The national homeownership rate reached its highest level since the fourth quarter of 2014, increasing slightly in the last quarter of 2017, according to the Quarterly Residential Vacancies and Homeownership report from the U.S. Census Bureau.
The homeownership rate remained statistically unchanged, inching up to 64.2% in the fourth quarter. This is up from 63.7% the year before and 63.9% in the third quarter.
The chart below shows the homeownership rate has been steadily rising since 2016, however it remains historically low.
“After bouncing around near 50-year lows for the past few years, the national homeownership rate finally seems to be gaining sustainable, meaningful upward momentum,” Zillow Senior Economist Aaron Terrazas said. “The fourth quarter of 2017 was unseasonably strong, driven by buyers determined to make a deal in a highly competitive market.”
“And for would-be buyers struggling to save for a down payment or figuring out how to make the monthly mortgage math pencil out, changes in the tax code that potentially put more money in their pockets could be the push they need to move out of an apartment and into a first home,” Terrazas said.
Among Millennials, the homeownership rate ticked up slightly from 35.6% to 36%. Among older generations, the homeownership is significantly higher at 75.3% for those aged 55 to 64 years and 79.2% for those aged 65 years and older.
“What’s even more positive news for the housing market is that much of the increase in the homeownership rate over the past year has come from 18 to 44-yearolds,” Trulia Chief Economist Ralph McLaughlin said.
“Increases in homeownership amongst these two cohorts are a sign that the scars of the Great Recession are finally starting to heal, and provide a source of optimism that the owner-occupied segment of the housing market will continue to grow throughout the remainder of this economic cycle,” McLaughlin said.
Among the non-Hispanic white population, the homeownership rate increased from 72.5% in the third quarter to 72.7% in the fourth quarter. However, homeownership rates for other ethnicities are much lower.
The black homeownership rate increased 0.1 percentage point, but remains far below average at 42.1% in the fourth quarter. The Hispanic homeownership rate saw the highest increase, rising .5 percentage points to 46.6%.
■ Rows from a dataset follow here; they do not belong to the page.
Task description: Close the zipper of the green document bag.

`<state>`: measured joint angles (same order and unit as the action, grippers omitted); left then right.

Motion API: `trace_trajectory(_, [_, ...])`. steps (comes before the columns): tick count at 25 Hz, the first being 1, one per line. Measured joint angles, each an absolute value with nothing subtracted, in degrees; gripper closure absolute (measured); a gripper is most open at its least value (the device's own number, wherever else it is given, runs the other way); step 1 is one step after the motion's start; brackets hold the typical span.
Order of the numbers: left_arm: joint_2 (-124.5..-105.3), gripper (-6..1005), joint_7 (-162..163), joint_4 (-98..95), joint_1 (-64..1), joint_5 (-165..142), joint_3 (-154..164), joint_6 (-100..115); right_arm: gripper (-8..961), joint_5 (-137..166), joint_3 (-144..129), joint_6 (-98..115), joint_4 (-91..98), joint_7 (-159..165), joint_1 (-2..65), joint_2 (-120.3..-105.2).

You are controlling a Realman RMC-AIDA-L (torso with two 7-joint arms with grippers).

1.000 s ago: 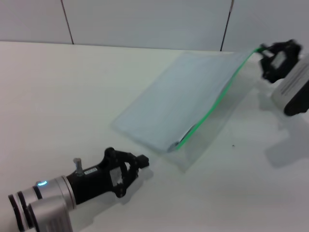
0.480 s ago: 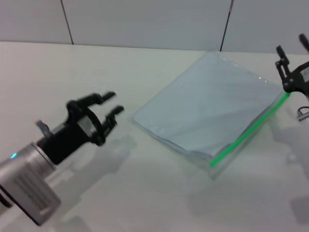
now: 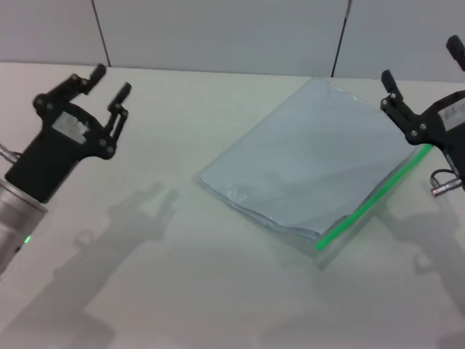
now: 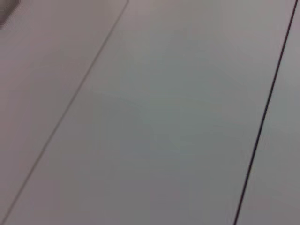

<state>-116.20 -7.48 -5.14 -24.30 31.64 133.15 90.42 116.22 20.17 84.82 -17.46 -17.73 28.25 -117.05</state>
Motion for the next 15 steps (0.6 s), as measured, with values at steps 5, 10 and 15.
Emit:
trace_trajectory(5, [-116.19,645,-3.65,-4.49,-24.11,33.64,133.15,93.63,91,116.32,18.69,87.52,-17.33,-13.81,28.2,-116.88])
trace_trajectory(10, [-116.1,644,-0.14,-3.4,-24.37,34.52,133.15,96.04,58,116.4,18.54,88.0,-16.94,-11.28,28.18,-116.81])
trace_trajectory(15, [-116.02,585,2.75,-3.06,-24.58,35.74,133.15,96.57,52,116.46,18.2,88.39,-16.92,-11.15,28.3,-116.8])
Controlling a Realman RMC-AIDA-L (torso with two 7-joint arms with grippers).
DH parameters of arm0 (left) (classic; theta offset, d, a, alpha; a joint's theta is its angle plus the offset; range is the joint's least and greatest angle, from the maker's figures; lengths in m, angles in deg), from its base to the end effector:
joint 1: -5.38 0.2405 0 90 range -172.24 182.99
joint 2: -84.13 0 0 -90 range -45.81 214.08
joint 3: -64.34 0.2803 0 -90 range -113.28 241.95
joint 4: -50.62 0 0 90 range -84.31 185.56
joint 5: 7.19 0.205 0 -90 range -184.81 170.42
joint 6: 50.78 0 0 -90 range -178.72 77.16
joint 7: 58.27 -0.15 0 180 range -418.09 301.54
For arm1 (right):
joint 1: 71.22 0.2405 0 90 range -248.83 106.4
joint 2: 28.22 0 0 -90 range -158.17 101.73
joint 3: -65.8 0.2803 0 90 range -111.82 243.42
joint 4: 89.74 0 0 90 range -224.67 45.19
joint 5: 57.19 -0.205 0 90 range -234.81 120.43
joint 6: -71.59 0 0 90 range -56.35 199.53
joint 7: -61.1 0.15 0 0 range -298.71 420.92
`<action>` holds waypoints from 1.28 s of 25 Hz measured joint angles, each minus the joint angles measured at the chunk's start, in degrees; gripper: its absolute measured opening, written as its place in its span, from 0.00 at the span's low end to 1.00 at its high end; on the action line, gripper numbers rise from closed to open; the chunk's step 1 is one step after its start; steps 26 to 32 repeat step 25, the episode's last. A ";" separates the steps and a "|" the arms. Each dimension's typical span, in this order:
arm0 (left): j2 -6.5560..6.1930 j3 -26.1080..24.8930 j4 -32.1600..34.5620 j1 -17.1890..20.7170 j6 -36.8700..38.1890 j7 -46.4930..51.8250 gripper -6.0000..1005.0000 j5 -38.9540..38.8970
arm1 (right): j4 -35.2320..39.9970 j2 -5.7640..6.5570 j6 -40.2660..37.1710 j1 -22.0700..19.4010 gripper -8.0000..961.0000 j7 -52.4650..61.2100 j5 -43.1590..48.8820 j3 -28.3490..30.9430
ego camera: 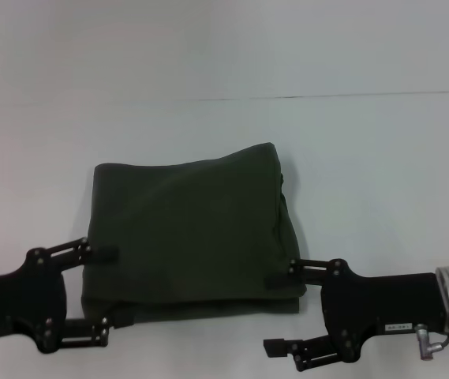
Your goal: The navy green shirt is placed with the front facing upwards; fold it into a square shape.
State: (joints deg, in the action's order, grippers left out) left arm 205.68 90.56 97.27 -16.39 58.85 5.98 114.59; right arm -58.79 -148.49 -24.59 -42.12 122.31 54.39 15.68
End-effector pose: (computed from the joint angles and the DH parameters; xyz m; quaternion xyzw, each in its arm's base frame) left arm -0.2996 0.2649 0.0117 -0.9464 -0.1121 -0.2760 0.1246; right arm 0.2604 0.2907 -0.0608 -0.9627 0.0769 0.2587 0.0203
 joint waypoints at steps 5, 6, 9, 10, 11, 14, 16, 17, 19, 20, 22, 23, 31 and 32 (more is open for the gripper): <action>0.17 -0.36 0.53 1.26 1.05 -1.08 0.86 0.37 | -2.10 -0.12 0.59 1.35 0.95 -0.82 -0.69 -0.40; 0.18 -0.38 0.64 1.29 1.23 -1.08 0.86 0.93 | -2.58 -0.12 0.74 1.58 0.95 -1.17 -0.77 -0.40; 0.19 -0.42 0.98 1.27 1.70 -1.08 0.86 2.39 | -3.48 -0.14 1.45 1.93 0.95 -1.96 -1.12 -0.54; 0.19 -0.42 1.04 1.25 1.85 -1.08 0.86 2.58 | -3.61 -0.14 1.67 1.96 0.95 -2.29 -1.24 -0.67; 0.18 -0.42 1.07 1.19 2.11 -1.12 0.86 2.68 | -3.83 -0.14 1.84 1.99 0.95 -2.80 -1.31 -0.80; 0.13 -0.39 1.15 1.00 2.37 -1.16 0.86 2.76 | -4.74 -0.14 2.00 2.09 0.95 -4.57 -1.50 -0.92; 0.12 -0.28 1.16 0.90 2.37 -1.08 0.86 2.81 | -5.10 -0.14 1.95 2.14 0.95 -5.29 -1.56 -0.94; 0.12 -0.20 1.16 0.83 2.37 -0.97 0.86 2.82 | -5.28 -0.14 1.85 2.16 0.95 -5.64 -1.58 -0.94; 0.11 -0.11 1.16 0.75 2.37 -0.93 0.86 2.83 | -5.62 -0.15 1.60 2.17 0.95 -6.16 -1.73 -0.94; 0.10 -0.12 1.17 0.71 2.37 -0.91 0.86 2.84 | -5.73 -0.14 1.54 2.17 0.95 -6.28 -1.86 -0.94; 0.05 -0.23 1.17 0.65 2.39 -0.87 0.86 2.84 | -5.81 -0.14 1.49 2.19 0.95 -6.38 -2.14 -0.95; 0.04 -0.26 1.16 0.65 2.40 -0.85 0.86 2.84 | -5.83 -0.14 1.46 2.21 0.95 -6.40 -2.19 -0.95; 0.02 -0.31 1.16 0.65 2.41 -0.78 0.86 2.84 | -5.90 -0.14 1.44 2.28 0.95 -6.42 -2.19 -0.96; 0.02 -0.31 1.16 0.65 2.41 -0.78 0.86 2.84 | -5.90 -0.14 1.44 2.28 0.95 -6.42 -2.19 -0.96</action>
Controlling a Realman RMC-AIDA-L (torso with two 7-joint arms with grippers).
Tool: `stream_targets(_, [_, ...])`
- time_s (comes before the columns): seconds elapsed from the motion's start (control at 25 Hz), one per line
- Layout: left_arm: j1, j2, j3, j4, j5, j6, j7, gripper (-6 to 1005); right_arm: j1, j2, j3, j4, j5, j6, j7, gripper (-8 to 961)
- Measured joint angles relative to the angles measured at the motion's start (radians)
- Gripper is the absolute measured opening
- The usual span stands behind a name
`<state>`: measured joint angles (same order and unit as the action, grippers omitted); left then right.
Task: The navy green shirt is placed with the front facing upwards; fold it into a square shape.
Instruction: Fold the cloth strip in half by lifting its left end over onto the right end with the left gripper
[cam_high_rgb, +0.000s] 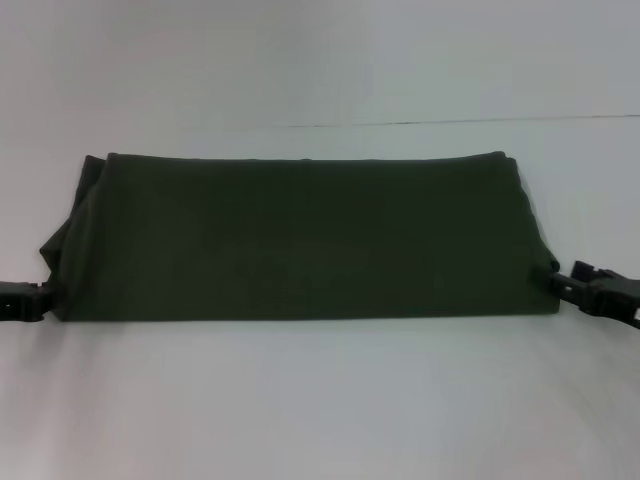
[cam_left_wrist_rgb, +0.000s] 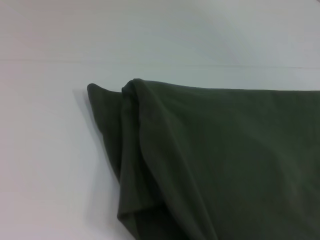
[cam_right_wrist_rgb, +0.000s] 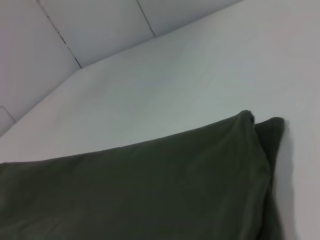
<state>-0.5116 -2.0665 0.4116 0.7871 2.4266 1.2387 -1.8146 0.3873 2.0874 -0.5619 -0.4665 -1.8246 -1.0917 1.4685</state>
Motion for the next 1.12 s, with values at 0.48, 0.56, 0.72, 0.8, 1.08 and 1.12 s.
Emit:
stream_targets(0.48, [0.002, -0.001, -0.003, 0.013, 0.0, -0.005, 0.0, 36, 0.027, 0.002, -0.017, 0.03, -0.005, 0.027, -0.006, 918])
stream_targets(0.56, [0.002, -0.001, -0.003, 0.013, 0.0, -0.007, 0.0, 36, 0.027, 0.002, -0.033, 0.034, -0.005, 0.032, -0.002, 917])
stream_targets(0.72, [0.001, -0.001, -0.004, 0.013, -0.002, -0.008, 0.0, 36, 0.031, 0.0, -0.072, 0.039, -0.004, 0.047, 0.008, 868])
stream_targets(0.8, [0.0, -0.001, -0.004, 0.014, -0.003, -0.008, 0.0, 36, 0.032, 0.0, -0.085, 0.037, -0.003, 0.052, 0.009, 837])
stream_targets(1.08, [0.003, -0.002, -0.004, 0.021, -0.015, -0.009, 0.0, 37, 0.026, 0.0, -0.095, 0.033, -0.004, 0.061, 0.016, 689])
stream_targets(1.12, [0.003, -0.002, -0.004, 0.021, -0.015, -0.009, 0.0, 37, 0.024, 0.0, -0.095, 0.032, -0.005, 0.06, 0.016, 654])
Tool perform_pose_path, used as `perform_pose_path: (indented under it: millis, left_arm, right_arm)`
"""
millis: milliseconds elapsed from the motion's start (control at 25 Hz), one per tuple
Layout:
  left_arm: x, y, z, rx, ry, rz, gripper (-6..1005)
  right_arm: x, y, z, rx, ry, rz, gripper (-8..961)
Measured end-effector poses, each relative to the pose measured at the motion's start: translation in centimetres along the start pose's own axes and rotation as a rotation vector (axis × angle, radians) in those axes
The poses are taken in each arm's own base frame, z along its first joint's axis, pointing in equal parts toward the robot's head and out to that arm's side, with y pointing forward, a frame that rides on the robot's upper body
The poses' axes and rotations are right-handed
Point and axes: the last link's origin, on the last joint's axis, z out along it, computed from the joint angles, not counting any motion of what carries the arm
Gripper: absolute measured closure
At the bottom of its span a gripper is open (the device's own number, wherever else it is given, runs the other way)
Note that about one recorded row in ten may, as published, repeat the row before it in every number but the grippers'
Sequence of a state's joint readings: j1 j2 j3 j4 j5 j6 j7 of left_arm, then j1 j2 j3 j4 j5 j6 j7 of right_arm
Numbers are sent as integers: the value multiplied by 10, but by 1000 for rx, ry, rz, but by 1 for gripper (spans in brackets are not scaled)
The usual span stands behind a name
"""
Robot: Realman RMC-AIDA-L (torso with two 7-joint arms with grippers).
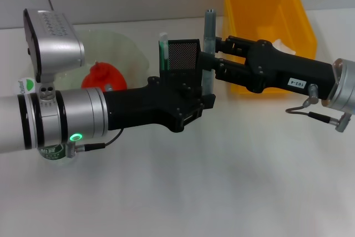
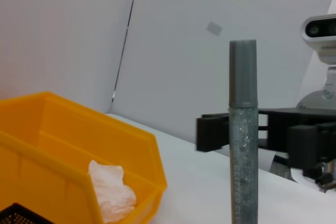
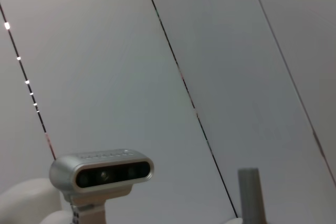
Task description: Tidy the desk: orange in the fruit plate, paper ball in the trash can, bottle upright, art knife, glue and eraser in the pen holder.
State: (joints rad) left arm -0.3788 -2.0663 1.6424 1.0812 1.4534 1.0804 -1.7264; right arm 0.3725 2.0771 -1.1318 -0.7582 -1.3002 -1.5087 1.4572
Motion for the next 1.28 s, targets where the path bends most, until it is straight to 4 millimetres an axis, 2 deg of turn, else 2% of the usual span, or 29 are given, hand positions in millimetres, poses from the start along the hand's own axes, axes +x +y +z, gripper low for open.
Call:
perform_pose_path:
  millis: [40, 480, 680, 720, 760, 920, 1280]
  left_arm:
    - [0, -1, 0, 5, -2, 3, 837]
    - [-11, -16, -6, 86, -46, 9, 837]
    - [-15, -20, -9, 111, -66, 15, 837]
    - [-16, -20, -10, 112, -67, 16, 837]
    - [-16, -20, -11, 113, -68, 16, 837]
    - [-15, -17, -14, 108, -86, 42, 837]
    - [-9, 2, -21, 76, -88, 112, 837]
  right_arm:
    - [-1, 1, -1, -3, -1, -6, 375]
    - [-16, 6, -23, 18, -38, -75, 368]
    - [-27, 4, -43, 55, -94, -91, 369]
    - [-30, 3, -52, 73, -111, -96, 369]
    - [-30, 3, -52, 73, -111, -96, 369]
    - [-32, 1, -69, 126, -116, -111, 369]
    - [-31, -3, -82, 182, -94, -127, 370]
This growth among the Hispanic population continues the trend outlined last year by the National Association of Hispanic Real Estate Professionals which showed the Hispanic homeownership rate accounted for 74.9% of the total net growth in the overall homeownership rate in the U.S.
The national homeowner vacancy rate decreased 0.2 percentage points from last year at 1.6%, while the national vacancy rate for rental housing remained unchanged at 6.9%.